Doernbecher Children’s Hospital is a place for gratitude.
Let’s be clear. My stay there 2½ weeks ago was no walk in the park…
· Major back surgery for my daughter
· Sleepless nights for me (in a body that is still in cancer recovery)
· Watching my Lizzie suffer almost constantly with pain and discomfort
· Trying my best to appropriately help a 16-year-old who truly didn’t want to have to be helped
· Watching my daughter’s breathing rate drop to 5 times a minute
· Emotional, physical, mental and spiritual utter exhaustion
· Almost passing out in the recovery room (don’t laugh – I’m a confirmed medical wimp!)
But I found that Doernbecher is a place for gratitude. A strange place for something like gratitude, really, with so much suffering that is sometimes palpable within its walls. The suffering you see just by walking through the halls is so deep, so diverse and so intense.

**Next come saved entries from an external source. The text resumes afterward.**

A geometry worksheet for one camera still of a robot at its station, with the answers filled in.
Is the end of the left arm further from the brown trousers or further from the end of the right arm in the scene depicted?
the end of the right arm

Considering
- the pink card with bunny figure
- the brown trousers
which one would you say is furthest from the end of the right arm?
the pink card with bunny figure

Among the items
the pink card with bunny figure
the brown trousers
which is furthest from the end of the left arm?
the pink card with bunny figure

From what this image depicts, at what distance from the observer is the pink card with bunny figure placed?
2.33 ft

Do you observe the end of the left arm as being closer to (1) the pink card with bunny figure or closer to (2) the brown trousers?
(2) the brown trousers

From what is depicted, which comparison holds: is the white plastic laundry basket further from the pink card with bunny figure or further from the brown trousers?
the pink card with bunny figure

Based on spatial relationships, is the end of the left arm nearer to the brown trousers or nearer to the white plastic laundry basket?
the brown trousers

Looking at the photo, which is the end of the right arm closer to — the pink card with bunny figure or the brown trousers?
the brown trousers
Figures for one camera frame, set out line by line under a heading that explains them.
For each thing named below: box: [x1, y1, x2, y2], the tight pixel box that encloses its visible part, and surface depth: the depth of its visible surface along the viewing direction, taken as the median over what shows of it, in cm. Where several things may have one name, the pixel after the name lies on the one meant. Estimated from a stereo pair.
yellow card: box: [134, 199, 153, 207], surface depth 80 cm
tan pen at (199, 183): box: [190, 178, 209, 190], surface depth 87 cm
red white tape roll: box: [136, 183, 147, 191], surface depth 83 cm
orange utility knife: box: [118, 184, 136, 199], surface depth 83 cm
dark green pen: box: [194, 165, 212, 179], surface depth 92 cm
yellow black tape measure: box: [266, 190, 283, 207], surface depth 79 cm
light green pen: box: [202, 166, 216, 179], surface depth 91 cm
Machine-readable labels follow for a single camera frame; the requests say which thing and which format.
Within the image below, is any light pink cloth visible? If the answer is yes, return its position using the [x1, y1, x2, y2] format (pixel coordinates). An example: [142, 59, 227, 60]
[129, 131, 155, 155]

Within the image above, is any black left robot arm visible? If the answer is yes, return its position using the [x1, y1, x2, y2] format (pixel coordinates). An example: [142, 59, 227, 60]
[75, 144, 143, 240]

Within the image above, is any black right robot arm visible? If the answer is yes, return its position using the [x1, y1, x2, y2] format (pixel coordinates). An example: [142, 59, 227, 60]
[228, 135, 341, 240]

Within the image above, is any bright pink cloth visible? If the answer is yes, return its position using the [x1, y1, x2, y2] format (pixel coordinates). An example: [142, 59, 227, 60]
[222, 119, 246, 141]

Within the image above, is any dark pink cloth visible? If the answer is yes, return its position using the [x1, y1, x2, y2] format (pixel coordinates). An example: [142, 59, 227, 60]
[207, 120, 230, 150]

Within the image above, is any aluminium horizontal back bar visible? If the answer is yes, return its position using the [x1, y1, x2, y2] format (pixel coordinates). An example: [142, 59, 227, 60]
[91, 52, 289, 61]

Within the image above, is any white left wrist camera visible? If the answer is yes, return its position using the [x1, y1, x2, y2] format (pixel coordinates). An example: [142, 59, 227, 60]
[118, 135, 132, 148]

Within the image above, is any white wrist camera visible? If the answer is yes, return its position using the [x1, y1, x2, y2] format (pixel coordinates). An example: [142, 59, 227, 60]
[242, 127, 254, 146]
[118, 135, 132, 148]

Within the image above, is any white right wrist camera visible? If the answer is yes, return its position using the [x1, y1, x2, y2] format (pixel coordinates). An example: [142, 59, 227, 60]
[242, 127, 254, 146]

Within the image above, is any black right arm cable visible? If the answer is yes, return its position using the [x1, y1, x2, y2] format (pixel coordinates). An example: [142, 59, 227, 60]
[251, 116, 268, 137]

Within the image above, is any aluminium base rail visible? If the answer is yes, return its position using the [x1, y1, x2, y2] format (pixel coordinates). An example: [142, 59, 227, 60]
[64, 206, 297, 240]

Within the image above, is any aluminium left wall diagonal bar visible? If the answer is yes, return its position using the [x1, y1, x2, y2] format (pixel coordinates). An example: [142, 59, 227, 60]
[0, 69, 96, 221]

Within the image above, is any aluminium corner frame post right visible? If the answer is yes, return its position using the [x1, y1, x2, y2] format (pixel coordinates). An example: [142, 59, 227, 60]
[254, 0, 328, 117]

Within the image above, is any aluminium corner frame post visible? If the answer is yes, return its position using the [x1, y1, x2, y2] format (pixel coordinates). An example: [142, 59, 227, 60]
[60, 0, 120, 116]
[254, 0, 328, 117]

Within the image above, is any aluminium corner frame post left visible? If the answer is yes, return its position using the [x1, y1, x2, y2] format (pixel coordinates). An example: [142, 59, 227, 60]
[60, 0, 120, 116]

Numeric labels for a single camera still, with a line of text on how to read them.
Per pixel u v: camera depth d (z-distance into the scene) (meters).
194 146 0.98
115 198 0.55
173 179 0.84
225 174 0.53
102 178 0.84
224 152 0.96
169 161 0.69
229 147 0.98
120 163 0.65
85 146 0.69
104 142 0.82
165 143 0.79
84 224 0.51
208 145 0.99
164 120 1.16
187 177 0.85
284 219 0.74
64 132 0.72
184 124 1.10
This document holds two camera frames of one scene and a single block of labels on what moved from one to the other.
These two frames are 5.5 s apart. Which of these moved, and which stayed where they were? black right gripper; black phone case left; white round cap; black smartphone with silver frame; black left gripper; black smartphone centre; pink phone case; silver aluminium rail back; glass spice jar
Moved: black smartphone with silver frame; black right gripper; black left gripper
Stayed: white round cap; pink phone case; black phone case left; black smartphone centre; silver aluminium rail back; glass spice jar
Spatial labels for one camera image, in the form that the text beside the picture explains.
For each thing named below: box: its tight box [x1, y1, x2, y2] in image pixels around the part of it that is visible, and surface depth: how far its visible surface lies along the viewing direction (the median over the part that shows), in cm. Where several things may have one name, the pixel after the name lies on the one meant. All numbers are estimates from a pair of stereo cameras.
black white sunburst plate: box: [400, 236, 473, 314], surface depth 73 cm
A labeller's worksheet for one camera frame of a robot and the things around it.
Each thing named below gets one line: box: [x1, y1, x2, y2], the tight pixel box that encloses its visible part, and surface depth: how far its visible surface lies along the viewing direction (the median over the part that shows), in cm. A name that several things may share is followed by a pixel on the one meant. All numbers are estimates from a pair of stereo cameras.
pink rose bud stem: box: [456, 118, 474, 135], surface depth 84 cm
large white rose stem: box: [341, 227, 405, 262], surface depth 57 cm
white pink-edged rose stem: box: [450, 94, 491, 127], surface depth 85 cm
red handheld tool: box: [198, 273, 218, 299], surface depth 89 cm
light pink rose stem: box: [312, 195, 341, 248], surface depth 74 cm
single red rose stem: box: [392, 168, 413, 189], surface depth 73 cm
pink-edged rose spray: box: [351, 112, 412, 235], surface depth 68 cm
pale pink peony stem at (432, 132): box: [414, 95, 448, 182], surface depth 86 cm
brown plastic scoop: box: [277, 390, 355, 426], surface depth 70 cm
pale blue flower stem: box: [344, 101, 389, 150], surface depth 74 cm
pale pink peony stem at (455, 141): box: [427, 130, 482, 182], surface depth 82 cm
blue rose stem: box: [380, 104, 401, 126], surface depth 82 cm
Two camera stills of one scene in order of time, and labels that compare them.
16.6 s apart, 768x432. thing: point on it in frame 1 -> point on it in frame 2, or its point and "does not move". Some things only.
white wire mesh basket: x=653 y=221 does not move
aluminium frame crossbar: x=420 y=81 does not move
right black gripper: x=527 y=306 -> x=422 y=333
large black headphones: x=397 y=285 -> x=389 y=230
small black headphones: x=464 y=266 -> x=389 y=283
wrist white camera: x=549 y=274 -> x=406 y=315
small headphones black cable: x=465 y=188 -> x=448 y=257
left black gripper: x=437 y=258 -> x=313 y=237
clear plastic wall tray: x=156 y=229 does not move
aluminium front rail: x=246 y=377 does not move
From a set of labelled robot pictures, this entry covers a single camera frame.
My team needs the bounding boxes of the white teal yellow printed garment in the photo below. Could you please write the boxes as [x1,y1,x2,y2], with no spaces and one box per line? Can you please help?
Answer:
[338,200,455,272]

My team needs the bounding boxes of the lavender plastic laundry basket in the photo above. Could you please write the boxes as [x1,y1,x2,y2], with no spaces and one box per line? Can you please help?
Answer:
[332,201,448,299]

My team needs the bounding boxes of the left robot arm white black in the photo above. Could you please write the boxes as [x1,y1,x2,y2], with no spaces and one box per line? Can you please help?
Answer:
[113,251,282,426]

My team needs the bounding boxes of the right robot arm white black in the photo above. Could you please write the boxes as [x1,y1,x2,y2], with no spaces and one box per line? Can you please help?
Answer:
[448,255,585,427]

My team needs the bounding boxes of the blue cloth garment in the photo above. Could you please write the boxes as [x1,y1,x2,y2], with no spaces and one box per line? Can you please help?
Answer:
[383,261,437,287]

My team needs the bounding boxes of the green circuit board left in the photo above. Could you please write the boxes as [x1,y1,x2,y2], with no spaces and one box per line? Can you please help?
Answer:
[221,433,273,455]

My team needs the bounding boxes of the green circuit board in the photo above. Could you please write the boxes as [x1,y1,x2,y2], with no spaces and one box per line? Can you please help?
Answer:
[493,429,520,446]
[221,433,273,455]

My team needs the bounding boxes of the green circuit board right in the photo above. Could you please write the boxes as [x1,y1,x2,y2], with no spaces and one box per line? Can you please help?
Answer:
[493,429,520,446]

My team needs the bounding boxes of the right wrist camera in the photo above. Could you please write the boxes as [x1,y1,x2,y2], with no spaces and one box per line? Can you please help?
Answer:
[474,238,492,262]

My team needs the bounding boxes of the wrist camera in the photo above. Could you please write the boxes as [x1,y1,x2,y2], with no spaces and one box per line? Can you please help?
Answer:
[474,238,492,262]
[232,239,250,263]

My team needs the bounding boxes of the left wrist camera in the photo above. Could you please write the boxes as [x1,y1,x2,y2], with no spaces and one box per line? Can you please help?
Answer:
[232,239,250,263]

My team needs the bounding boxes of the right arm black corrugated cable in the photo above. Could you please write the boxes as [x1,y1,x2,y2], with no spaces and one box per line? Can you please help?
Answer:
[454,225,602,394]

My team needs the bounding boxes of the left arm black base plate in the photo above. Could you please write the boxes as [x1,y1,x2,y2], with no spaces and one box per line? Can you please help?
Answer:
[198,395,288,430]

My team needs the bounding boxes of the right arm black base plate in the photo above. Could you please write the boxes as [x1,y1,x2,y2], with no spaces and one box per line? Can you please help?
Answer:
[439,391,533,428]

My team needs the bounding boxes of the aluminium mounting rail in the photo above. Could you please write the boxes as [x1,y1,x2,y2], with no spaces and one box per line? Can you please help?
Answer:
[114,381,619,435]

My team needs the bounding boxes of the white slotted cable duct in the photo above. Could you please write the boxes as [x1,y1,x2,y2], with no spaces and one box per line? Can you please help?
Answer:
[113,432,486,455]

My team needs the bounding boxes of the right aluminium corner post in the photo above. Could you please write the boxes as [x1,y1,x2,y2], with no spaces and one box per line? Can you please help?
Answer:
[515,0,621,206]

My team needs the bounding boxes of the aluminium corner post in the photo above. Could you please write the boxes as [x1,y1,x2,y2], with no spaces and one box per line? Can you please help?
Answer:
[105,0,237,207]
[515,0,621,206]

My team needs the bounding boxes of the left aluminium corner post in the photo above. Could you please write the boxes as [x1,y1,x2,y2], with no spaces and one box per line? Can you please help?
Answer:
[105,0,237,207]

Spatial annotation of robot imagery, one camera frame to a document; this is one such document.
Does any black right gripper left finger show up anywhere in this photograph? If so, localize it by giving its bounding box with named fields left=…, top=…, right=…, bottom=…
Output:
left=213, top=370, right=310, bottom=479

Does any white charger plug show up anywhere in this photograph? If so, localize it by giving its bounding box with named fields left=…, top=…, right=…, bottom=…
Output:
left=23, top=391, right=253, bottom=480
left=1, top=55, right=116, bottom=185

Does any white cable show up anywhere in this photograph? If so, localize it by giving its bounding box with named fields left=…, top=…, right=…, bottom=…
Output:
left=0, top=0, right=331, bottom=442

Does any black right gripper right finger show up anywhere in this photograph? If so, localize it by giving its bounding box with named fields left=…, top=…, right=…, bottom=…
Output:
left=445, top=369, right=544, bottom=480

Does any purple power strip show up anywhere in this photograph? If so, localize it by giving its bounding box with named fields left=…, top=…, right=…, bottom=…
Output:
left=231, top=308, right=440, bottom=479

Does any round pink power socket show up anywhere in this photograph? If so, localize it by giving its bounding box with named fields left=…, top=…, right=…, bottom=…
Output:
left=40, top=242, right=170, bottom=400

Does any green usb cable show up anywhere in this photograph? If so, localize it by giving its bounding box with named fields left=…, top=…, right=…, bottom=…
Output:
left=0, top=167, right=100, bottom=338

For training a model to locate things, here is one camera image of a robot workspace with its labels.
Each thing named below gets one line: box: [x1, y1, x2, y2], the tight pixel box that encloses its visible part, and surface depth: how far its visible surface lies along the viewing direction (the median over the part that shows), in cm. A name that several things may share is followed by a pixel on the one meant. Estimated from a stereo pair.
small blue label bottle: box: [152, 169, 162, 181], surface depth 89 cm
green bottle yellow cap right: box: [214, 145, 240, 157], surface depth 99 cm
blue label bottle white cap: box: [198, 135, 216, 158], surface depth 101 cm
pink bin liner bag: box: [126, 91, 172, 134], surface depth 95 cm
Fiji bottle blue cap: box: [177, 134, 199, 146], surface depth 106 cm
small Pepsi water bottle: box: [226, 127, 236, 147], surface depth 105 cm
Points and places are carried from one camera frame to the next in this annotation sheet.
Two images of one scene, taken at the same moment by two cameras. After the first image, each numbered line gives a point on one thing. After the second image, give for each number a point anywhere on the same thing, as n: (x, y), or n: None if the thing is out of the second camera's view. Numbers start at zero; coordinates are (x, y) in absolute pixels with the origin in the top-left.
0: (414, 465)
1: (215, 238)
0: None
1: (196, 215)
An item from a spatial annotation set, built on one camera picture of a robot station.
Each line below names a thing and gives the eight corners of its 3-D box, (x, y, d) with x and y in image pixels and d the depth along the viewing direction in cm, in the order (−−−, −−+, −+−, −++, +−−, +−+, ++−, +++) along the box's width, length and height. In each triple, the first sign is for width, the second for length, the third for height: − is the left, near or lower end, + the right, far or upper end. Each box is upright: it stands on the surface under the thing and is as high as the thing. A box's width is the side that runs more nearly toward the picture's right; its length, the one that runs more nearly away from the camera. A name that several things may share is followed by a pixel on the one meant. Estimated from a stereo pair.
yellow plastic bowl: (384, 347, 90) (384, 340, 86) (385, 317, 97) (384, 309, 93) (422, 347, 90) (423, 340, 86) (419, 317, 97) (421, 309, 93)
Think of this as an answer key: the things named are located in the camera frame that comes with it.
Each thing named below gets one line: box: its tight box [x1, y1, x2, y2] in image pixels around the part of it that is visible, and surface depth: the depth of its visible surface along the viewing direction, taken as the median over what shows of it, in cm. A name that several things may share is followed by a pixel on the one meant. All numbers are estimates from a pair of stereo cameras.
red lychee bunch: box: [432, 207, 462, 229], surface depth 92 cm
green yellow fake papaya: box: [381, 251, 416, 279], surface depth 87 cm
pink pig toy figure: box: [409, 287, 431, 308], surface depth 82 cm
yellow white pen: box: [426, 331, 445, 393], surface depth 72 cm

· A mommy holding a infant’s hand as he is rolled down the hall on a tiny hospital bed
· A single mom completely alone in the surgery waiting room with a high tech empty wheel chair sitting beside her
· Signs for “school” that remind you that some kids are here for a very long time
· A toddler screaming in pain in the middle of the night
· Pediatric cancer wards
And then there was the serendipitous (read: God ordained) timing of being at Doernbecher at the same time as my dear friends the Phelps. The Phelps family and I have a long and (at least from my perspective J) happy history. I met my husband while employed at their bookstore in Medford over 20 years ago (and that, my friends is still happy!). They are a dear, faith-filled family… now 3 generations of blessing to the Rogue Valley.
Brian’s 17 year old daughter was admitted about a week before Lizzie. When Devynne went into surgery (her 4th open heart surgery in her short lifetime), things quickly became very scary for the Phelps family. And stayed that way.
· An expected 5-10 hours of surgery turns into 2 surgeries lasting 18 hours
· Difficulty controlling bleeding
· She goes into cardiac arrest several times on the operating room table
· Unexpectedly needs dialysis
· Back into surgery the next day to control bleeding
· Problems with the dialysis machine
· Her lungs struggling to get her oxygen
· Concerns about long-term brain damage
· A doctor telling the family that it was the scariest thing he had been through (OH. MY.)
And THIS is just the tip of the iceberg of their first TWO DAYS!! They are still at Doernbecher. She remained unconscious for over a week. Devynne just got out of ICU a few days ago… after multiple terrifying, gut-wrenching ups and downs. Now the family is figuring out how to do dialysis at home. Possibly long term.
I cannot even imagine.
It seems like gratitude is all about perspective. Right? MY daughter is just fine, thank you. They did a big back surgery. Things turned out well. Doctors are happy. We are fine.
Here’s the miracle: Brian and his family are grateful. (WHAT?!?!) But they are. And with good reason. Dev is alive. She is recovering. She is back with them. They have deliberately chosen to be thankful. The whole way through this ordeal. A most certain beacon of light and truth for all of us. (Prayers for them are still deeply appreciated.)
There is always someone in this life who has it better than me in some way. There is always someone who has it worse. There is always – and I mean ALWAYS – something to be genuinely grateful for.
This has kept me sane this last season of my life. I would like to be able to say that my generally positive attitude and profound gratitude through cancer and the other pain we’ve been dealt this year has been a result of my deep spiritual life. Hmmm… It has actually been survival. I’m a pragmatist.
Gratitude works.
And the older I get, the more clear it is to me that God’s loving instructions to us are very deeply just that – loving. Because He knows how we function at our optimum. “In everything give thanks” is not a sadistic command from a god with a twisted sense of humor. No, gratitude works. It aligns my often distorted, self-absorbed reality with the True Reality – one where there is a God of love who constantly works His ends toward the most beautiful outcomes for my life, His far-reaching renown and an eternal weight of glory. It keeps everything in perspective.
Indeed, Doernbecher Children’s Hospital (and every other pain-filled location) is a place for gratitude.
“Gratitude unlocks the fullness of life. It turns what we have into enough, and more. It turns denial into acceptance, chaos into order, confusion into clarity…. It turns problems into gifts, failures into success, the unexpected into perfect timing, and mistakes into important events. Gratitude makes sense of our past, brings peace for today and creates a vision for tomorrow.”